• **TRY IT**: Across the entries that follow, count the lines with the string "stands" and reply with that count alone.

[Records from a collection]

Start of Block

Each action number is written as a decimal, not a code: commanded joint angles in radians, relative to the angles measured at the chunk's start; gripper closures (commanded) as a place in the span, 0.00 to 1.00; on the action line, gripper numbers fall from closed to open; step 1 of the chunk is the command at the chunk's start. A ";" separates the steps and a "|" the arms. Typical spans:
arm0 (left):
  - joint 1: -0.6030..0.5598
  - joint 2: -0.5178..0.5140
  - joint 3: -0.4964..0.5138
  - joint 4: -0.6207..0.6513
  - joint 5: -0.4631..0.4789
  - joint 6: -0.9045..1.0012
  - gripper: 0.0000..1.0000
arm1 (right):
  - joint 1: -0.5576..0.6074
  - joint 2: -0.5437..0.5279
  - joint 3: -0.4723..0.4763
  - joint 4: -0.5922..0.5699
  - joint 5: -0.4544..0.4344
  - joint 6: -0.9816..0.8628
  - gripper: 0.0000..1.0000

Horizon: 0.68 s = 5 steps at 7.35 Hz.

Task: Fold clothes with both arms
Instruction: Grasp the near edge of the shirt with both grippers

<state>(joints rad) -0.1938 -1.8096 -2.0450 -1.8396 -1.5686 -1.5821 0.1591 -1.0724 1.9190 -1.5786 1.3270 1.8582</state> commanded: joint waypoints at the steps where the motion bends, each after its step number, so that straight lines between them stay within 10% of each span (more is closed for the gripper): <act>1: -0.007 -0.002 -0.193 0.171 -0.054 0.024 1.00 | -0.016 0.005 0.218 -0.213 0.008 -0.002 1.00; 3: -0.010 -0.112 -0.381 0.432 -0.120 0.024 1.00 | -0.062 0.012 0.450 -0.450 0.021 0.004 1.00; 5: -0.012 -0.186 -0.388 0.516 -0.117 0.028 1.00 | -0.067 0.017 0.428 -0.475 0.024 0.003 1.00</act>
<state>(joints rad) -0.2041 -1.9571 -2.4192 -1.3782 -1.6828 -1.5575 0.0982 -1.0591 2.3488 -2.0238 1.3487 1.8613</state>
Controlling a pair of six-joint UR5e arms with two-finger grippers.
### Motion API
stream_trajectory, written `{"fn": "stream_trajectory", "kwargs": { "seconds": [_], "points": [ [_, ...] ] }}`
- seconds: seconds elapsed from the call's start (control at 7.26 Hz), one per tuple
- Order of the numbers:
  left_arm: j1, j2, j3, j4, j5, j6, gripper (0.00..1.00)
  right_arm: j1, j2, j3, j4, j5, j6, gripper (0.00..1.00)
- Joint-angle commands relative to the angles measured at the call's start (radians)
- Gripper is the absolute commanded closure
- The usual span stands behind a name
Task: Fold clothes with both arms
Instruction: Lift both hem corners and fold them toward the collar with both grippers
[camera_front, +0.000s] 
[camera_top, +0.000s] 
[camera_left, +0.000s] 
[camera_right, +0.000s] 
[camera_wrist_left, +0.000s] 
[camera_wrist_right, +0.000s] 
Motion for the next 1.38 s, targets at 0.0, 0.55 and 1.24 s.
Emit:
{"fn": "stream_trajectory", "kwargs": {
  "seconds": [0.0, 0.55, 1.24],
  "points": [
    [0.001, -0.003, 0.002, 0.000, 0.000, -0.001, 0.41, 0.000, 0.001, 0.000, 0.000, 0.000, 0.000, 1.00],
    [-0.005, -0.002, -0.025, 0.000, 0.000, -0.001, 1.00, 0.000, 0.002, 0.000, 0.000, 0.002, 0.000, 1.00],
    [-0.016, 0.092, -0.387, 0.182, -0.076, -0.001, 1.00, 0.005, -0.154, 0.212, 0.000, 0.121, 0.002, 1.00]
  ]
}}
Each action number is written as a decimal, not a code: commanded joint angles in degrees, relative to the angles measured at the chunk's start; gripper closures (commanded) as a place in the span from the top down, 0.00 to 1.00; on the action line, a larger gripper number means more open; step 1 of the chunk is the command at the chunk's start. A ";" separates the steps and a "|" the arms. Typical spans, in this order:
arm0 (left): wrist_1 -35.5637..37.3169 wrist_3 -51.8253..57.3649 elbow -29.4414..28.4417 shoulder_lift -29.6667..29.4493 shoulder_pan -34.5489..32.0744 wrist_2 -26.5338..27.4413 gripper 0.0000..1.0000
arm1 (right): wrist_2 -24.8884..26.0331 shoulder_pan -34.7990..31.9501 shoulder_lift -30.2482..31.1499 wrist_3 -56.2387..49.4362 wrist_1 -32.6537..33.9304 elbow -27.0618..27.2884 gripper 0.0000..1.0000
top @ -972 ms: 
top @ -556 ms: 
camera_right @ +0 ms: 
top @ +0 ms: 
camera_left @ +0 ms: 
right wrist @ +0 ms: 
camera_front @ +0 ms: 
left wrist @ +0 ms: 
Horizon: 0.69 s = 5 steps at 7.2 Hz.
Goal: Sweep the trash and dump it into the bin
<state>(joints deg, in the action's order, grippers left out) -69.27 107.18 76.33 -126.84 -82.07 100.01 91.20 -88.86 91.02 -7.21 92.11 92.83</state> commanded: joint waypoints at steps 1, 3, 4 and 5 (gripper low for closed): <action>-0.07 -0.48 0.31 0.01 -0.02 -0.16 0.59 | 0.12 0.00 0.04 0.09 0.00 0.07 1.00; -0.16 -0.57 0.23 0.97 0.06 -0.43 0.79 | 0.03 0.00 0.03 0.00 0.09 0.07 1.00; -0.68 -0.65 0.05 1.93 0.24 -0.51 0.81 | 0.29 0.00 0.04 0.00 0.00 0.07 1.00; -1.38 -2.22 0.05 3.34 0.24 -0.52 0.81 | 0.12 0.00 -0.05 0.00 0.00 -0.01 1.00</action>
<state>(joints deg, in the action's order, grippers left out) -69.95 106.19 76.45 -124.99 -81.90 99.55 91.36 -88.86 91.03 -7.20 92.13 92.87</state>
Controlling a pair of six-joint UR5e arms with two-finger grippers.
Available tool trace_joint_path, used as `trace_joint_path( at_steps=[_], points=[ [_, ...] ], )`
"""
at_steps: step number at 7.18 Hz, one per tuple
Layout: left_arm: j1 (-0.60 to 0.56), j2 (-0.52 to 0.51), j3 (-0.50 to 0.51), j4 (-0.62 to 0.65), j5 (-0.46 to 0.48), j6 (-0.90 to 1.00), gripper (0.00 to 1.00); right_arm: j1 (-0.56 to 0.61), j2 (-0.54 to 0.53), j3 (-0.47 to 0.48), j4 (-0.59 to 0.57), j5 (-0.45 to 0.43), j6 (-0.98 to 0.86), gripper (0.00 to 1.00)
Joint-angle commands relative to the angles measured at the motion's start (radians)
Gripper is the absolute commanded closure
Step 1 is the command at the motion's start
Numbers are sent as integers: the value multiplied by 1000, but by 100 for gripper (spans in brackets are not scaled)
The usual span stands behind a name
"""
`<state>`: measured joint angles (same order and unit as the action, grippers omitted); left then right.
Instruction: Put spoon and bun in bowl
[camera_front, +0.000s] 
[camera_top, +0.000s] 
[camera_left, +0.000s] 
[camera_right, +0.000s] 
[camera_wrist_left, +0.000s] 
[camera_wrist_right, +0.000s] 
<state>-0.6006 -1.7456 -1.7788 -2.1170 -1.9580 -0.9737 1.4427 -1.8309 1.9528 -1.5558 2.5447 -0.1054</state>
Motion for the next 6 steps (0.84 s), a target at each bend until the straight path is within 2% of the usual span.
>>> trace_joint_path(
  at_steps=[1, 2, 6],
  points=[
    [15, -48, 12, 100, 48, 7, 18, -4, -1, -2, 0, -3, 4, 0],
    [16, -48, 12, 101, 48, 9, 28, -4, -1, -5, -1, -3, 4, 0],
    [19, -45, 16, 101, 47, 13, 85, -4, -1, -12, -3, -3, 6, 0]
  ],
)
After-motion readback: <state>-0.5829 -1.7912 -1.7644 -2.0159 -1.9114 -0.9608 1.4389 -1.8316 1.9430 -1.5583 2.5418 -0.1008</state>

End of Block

• **REPLY TO THE TASK**: 2